> Task details
Repeat the records below in their entirety, exactly.

> Stored data entries
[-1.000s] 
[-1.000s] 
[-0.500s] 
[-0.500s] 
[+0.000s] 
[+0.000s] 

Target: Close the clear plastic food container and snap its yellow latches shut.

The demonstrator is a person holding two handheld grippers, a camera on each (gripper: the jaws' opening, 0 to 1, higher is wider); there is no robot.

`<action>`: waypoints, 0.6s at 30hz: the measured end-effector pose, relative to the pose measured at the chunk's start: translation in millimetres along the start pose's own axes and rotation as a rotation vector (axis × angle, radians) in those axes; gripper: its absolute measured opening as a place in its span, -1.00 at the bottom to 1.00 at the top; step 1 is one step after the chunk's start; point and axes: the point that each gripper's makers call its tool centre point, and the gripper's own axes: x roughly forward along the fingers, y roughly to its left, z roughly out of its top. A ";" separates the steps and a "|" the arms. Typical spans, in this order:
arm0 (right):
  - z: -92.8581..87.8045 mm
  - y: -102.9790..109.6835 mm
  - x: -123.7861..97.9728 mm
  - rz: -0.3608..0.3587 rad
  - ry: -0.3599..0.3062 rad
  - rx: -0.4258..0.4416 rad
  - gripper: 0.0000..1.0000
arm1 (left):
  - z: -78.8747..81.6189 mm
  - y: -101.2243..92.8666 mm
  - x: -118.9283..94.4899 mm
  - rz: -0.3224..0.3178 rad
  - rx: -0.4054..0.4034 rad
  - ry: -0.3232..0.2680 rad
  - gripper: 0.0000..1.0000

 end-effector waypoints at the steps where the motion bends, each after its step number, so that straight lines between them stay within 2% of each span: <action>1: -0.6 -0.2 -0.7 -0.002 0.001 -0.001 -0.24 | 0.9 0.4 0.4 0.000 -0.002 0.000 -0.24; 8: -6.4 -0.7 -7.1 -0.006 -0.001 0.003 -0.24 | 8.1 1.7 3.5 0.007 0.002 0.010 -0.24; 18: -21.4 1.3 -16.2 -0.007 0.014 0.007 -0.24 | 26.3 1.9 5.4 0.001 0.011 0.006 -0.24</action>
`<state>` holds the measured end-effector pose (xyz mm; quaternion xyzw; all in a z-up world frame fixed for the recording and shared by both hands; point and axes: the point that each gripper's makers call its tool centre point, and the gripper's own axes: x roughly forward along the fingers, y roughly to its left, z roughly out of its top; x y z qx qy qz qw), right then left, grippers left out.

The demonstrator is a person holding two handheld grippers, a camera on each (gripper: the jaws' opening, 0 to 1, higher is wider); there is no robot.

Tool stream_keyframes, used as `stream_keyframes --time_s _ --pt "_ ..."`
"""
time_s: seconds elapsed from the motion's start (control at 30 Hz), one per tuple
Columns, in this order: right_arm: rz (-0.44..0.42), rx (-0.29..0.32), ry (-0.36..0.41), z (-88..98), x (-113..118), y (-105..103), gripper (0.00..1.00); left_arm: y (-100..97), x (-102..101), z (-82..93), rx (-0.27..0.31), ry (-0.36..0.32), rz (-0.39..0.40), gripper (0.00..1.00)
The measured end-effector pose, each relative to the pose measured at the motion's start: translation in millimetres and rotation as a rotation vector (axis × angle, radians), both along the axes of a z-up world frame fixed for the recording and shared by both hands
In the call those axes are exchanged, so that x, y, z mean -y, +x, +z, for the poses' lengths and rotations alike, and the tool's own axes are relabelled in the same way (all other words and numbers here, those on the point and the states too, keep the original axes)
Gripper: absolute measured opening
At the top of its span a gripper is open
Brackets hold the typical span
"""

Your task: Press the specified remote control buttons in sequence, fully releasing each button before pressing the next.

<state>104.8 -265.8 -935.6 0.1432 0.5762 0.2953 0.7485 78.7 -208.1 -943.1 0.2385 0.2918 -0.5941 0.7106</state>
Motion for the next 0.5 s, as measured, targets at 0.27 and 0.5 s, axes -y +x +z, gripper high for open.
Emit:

> Task output
[-1.000s] 
[-1.000s] 
[-0.500s] 
[-0.500s] 
[+0.000s] 
[+0.000s] 

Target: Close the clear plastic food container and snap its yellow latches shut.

The demonstrator is a person holding two handheld grippers, a camera on each (gripper: the jaws' opening, 0 to 1, higher is wider); there is no robot.

`<action>`: waypoints, 0.6s at 30hz: the measured end-effector pose, relative to the pose measured at the chunk's start: translation in millimetres along the start pose's own axes and rotation as a rotation vector (axis × angle, radians) in those axes; gripper: its absolute measured opening as a place in its span, -1.00 at the bottom to 1.00 at the top; step 1 is one step after the chunk's start; point and axes: the point that each gripper's makers call its tool centre point, and the gripper's own axes: x roughly forward along the fingers, y roughly to its left, z roughly out of its top. A ";" separates the steps and a "|" the arms. Typical spans, in this order:
arm0 (right):
  - z: -92.8581..87.8045 mm
  - y: -102.9790..109.6835 mm
  - x: -123.7861..97.9728 mm
  - rz: -0.3608..0.3587 rad
  - ry: -0.3599..0.3062 rad
  - rx: -0.4258..0.4416 rad
  - gripper: 0.0000..1.0000
arm1 (left):
  - z: -78.8747..81.6189 mm
  - y: -101.2243..92.8666 mm
  - x: -118.9283..94.4899 mm
  - rz: -0.3224..0.3178 rad
  - rx: -0.4054..0.4034 rad
  - ry: -0.3232..0.2680 rad
  - gripper: 0.0000..1.0000

 end-effector waypoints at the steps where the motion bends, each after its step number, so that straight lines between them stay within 2% of each span: <action>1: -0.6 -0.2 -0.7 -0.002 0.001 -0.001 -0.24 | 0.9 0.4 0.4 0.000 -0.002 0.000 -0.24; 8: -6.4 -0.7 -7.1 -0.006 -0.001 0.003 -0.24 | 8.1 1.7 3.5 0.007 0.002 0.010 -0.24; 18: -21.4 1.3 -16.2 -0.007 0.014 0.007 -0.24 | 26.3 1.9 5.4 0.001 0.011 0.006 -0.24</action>
`<state>` holds the measured end-effector pose (xyz mm; quaternion xyzw; all in a z-up world frame fixed for the recording and shared by both hands; point and axes: the point that each gripper's makers call its tool centre point, and the gripper's own axes: x roughly forward along the fingers, y roughly to its left, z roughly out of its top; x y z qx qy qz qw), right then left, grippers left out.

The demonstrator is a person holding two handheld grippers, a camera on each (gripper: the jaws' opening, 0 to 1, higher is wider); there is no robot.

Tool stream_keyframes, used as `stream_keyframes --time_s _ --pt "_ ..."`
"""
time_s: seconds elapsed from the motion's start (control at 30 Hz), one per tuple
Columns, in this order: right_arm: rz (-0.44..0.42), rx (-0.29..0.32), ry (-0.36..0.41), z (-88..98), x (-113..118), y (-105..103), gripper (0.00..1.00); left_arm: y (-100..97), x (-102..101), z (-82..93), rx (-0.27..0.31), ry (-0.36..0.32), rz (-0.39..0.40), gripper (0.00..1.00)
The measured end-effector pose, each relative to the pose measured at the motion's start: translation in millimetres and rotation as a rotation vector (axis × angle, radians), both along the axes of a z-up world frame fixed for the recording and shared by both hands
In the call those axes are exchanged, so that x, y, z mean -y, +x, +z, for the poses' lengths and rotations alike, and the tool's own axes are relabelled in the same way (all other words and numbers here, those on the point and the states too, keep the original axes)
Gripper: absolute measured opening
At the top of its span a gripper is open
Brackets hold the typical span
"""

Your task: Press the specified remote control buttons in sequence, fully releasing each button before pressing the next.

<state>104.8 -265.8 -935.6 0.1432 0.5762 0.2953 0.7485 78.7 -208.1 -943.1 0.2385 0.2918 -0.5941 0.7106</state>
Motion for the next 0.5 s, as measured, targets at 0.27 and 0.5 s, axes -y +x +z, gripper high for open.
Emit:

There's nothing left to add to the output.